Open-Course-Data-Analysis-Project

Open-Course-Elective-Choice-Trends-of-Students [2019-2020]

Data Source : Department of Statistics, Mar Athanasius College of Arts and Science (Autonomous), Kothamangalam
Language : Python
Workflow : JupyterLab, Microsoft Excel

*Certain columns with Personally Identifiable Information [PII] have been removed for privacy reasons.

TABLE OF CONTENTS : 📌

  1. Project Background
  2. About the Data
  3. Project Summary
  4. Exploratory Data Analysis [EDA]
  5. K-Means Clustering
  6. Multinomial Logistic Regression

1. PROJECT BACKGROUND

In the fifth semester, students across 12 departments gets to enroll in a course, out of 13 options. The students are mandated to fill in a form. The form requires students to fill in their informations such as gross points from the first two semesters, choice fillings from first to sixth along with their unique id and parent department information. The students will be elected based on the priority of choices and gross percentage scores.


2. ABOUT THE DATA 🧩

The data was collected by the Department of Statistics. The mode of collection of data was facilitated by using Google Forms which the students had to fill in. Data from the year 2019 & 2020 were used conveniently for comparison purposes. The data collected was then made to undergo a few transformations and some basic cleaning in Microsoft Excel.

2.1. Data Files :

  1. Allotment-Data-2019.xlsx
  2. Allotment-Data-2020.xlsx

2.2. Data Info :

  Rows Columns
2019 368 10
2020 413 12

2.3. Columns :

\[gp = \frac{Sem \space I \space Score + Sem \space II \space Score}{Total \space Marks}\]

2.4. Departments :

  1. B.Com. Model I
  2. B.A. Economics
  3. B.A. Sociology
  4. B.A. English
  5. B.A. History
  6. Physical Education
  7. B.Sc. Chemistry
  8. B.Sc. Mathematics
  9. B.Sc. Statistics
  10. B.Sc. Zoology
  11. B.Sc. Botany
  12. B.Sc. Physics
  13. B.A. Hindi

2.5. Notations of Course Choices :


3. PROJECT SUMMARY 🏆

  1. Nearly 75% to 80% of students got their first choice as their allotted department.
  2. There was a general increase in the average gp of the entire college from 2019 to 2020.
  3. B.Sc. Botany and B.Sc. Chemistry were the only two programs that had a decrease in average GP scores.
  4. Science subjects had a higher GP scores than arts subjects.
  5. B.Sc. Mathematics has the highest sverage gp scores in both years.
  6. There were six students in the year 2020 who were admitted to a course outside of their choice.
  7. Science students have better chances of being admitted to the course of their choice compared to arts students.
  8. Even though science departments had the highest marks in both years, the highest improvement in GP scores were observed in the art departments.

4. EXPLORATORY DATA ANALYSIS [EDA] 💡

EDA is a very important step in a any data analysis project.

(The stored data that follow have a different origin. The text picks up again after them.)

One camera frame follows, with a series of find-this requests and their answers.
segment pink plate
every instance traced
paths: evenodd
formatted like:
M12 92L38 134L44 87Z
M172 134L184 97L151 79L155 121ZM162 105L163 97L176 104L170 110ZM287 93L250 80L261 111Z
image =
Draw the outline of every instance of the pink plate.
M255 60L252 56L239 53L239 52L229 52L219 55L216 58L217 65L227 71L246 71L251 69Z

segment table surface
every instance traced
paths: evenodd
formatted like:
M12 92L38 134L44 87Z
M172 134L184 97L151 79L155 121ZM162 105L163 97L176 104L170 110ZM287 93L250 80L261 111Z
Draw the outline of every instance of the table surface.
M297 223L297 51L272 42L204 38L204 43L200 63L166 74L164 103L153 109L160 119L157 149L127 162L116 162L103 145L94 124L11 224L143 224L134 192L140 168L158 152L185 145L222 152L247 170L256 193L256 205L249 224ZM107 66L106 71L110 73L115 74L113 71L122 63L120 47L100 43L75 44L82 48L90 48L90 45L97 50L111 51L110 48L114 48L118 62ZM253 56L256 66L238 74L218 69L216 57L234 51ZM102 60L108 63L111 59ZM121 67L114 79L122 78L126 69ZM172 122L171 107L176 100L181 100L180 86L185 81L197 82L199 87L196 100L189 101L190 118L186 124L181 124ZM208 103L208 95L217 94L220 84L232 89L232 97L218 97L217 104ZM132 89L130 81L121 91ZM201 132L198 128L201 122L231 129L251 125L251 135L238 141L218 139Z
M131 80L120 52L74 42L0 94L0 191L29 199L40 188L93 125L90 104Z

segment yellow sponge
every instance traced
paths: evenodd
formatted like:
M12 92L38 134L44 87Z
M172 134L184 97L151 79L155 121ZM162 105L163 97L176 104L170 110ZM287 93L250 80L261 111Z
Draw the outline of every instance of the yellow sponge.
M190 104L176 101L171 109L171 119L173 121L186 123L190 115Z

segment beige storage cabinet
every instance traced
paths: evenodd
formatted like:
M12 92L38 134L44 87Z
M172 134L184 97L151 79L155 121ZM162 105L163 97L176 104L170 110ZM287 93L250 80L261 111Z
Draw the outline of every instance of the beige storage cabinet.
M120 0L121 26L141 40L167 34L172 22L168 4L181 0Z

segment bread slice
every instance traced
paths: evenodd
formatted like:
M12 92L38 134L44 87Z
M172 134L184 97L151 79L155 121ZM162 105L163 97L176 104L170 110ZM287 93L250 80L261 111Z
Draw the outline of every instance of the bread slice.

4.1. Gross Percentage Descriptive Stats

Department Avg. GP 2019 Avg. GP 2020 Change +/-
B.A Economics 47.69 56.23
B.A English 58.43 64.23
B.A Hindi 45.50 55.03
B.A History 46.51 50.29
B.A Sociology 43.22 53.01
B.Com Model I 65.70 75.01
B.Sc Botany 68.83 64.07 🔻
B.Sc Chemistry 76.37 75.69 🔻
B.Sc Mathematics 76.67 78.30
B.Sc Physics 67.98 76.24
B.Sc Statistics 71.97 76.46
B.Sc Zoology 61.14 63.06

Table 1.0. shows the department wise average Gross Percentage of students and the change from years 2019 and 2020. From the above Table we can observe the following:

  1. The departments B.Sc. Botany and B.Sc. Chemistry were the only two departments to have a decrease in the average gp score.
  2. Science departments have higher average scores than most arts courses.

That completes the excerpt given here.